Inhalant Abuse Among Roma Youth in Slovakia: Links With Discrimination and Marginalization
P. Vazan. National Development and Research Institutes, United States
Background: This research examined the links between poverty, marginalization, discrimination, and substance abuse among the Roma (Gypsy) minority population living in rural settlements or city ghettos segregated from the majority population. Specifically, we examined social determinants of inhalant abuse (toluene sniffing) among Roma youth, which is prevalent in eastern Slovakia where Roma exclusion and marginalization are extreme.
Methods: Twenty interviews were conducted with field social workers working in seven Roma communities in which we reported previously on inhalant abuse. Next, we administered questionnaires to 89 Roma youth and asked about their experiences with substances, discrimination, and their quality of life.
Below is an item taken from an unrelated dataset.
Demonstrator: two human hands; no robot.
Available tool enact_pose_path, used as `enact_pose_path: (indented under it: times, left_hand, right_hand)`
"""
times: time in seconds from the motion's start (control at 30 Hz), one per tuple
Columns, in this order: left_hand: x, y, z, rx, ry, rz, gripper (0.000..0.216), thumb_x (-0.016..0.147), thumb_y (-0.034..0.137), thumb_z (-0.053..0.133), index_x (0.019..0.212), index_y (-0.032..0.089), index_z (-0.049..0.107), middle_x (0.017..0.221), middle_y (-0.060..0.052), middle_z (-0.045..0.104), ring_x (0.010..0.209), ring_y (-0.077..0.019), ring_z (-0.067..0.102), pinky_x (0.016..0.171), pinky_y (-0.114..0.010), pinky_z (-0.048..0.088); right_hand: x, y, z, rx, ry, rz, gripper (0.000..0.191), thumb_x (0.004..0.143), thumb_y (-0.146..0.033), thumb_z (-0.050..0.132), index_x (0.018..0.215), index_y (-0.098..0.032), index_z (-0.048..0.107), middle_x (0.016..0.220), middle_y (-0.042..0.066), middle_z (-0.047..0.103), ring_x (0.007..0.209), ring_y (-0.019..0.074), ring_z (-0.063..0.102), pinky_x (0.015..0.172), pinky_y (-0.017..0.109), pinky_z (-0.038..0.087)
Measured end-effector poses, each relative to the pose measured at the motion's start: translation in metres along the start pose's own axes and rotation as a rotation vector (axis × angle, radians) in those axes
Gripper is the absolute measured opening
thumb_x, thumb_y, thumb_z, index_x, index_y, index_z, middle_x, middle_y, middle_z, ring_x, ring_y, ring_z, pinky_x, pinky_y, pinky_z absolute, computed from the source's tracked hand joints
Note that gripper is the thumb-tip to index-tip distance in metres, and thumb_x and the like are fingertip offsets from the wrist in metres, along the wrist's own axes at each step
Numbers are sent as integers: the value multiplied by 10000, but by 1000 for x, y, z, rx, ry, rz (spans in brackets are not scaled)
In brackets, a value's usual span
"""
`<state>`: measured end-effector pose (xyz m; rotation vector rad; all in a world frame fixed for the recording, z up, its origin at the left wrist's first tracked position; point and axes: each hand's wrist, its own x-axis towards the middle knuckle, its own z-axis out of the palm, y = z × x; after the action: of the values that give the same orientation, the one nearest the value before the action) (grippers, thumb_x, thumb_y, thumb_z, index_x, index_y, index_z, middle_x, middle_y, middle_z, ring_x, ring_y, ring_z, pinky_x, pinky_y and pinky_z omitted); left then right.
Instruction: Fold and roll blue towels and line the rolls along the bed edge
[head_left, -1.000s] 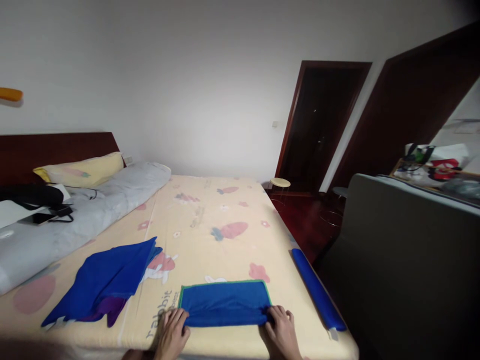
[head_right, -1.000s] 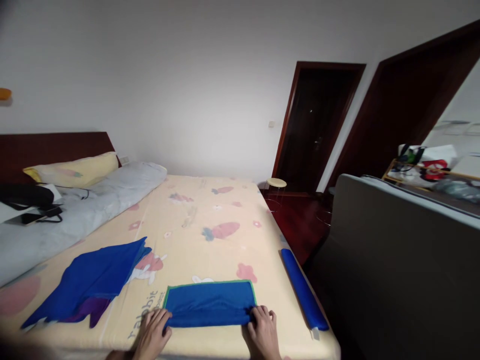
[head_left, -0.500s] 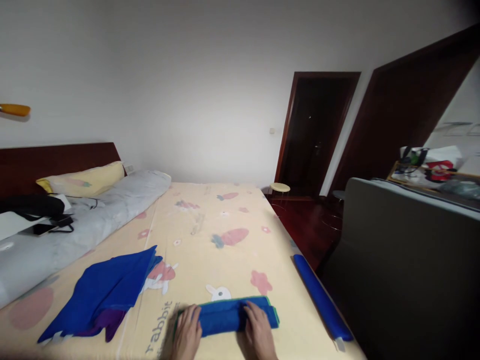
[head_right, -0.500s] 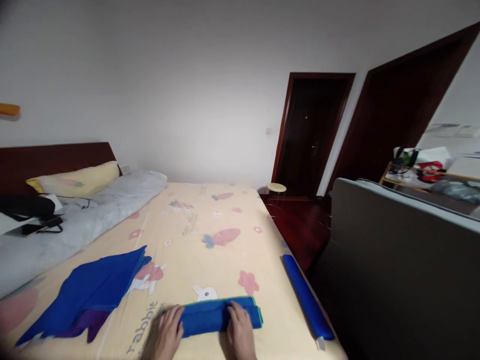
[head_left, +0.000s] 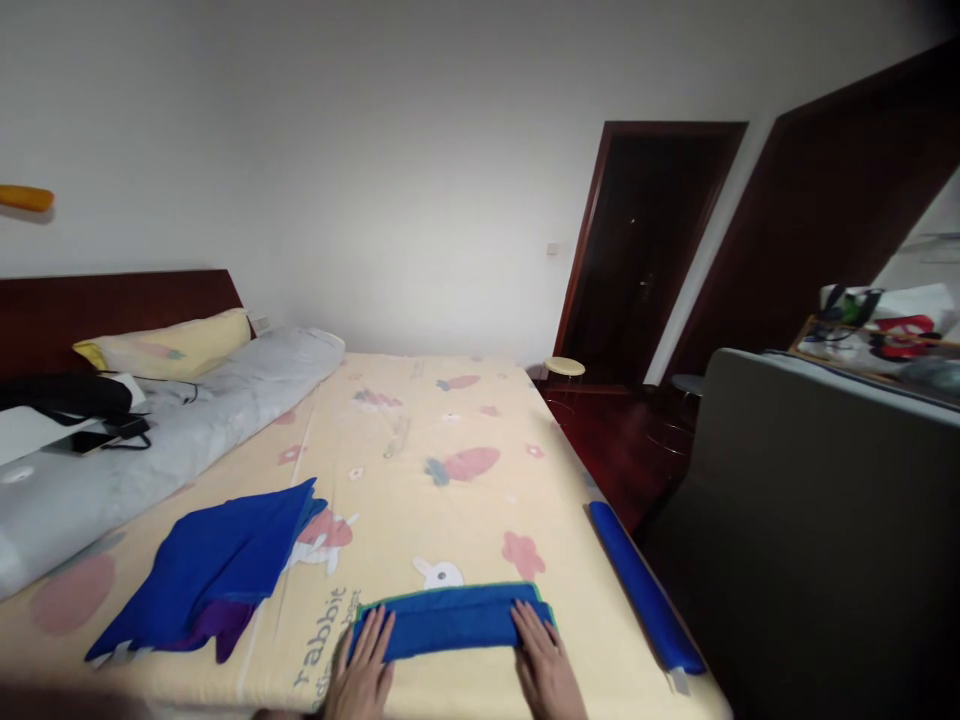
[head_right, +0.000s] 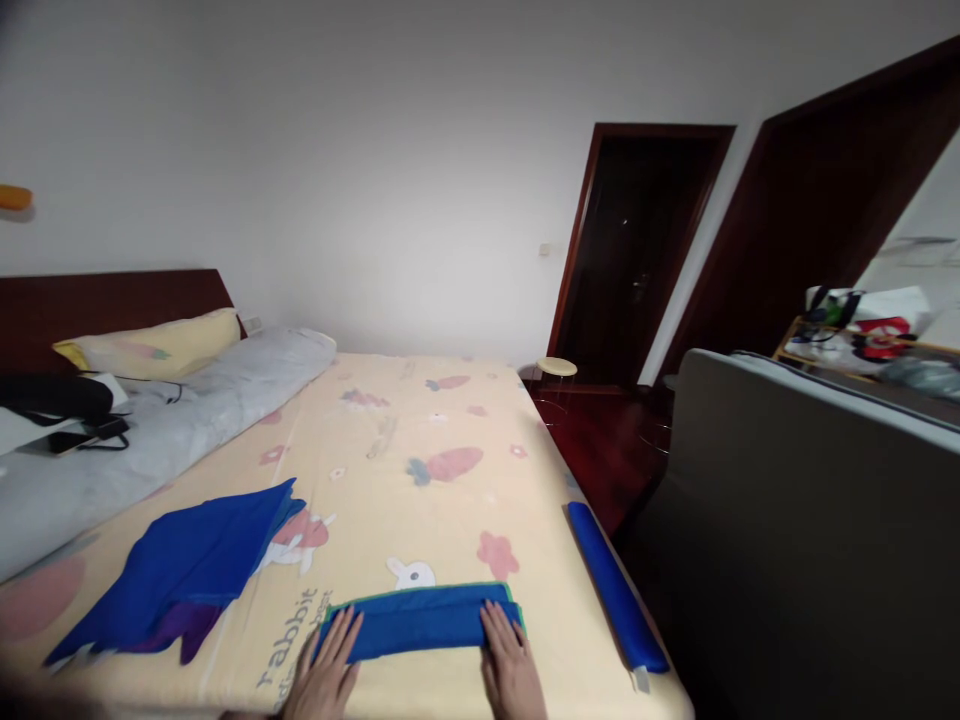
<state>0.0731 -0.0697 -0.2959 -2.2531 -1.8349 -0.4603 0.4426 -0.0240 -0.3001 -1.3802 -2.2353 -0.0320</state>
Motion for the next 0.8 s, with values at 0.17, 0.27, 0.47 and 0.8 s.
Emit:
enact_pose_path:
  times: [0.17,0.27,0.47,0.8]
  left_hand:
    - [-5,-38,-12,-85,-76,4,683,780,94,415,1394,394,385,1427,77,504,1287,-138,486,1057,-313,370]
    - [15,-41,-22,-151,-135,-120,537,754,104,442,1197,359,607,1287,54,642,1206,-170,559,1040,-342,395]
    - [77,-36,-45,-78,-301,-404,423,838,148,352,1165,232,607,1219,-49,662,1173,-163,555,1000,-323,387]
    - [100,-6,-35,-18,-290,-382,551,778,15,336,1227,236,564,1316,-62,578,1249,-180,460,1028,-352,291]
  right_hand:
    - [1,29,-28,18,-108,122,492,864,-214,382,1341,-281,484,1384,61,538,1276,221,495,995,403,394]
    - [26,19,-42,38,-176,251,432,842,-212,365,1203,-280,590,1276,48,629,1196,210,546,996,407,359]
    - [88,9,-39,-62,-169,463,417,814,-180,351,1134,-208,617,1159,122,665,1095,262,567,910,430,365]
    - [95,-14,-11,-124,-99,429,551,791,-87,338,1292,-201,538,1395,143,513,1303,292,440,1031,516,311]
Results: Widespread inhalant abuse was identified in six (out of seven) communities. From the total Roma population of 17,050 people, 340 were estimated to be chronic inhalant users (mean per community=48.6; median=43; range 2 to 100). Upon dividing the number of users into four age groups, the highest number of users was in the 10–18 age bracket (44%), followed by the 19–25 age group (31%). Children younger than age 10 made up 15 percent of all users, and 10 percent of users were older than 25.
Conclusion: Easy access to toluene contributes to widespread use, which has potentially devastating consequences for users and their communities. Treatment for inhalant abuse is mostly not effective, and clients relapse soon after returning home. The only way out from this vicious circle of poverty, unemployment, dependence on the welfare system, and alcohol and drug addiction appears to be through integration, nondiscrimination, and education.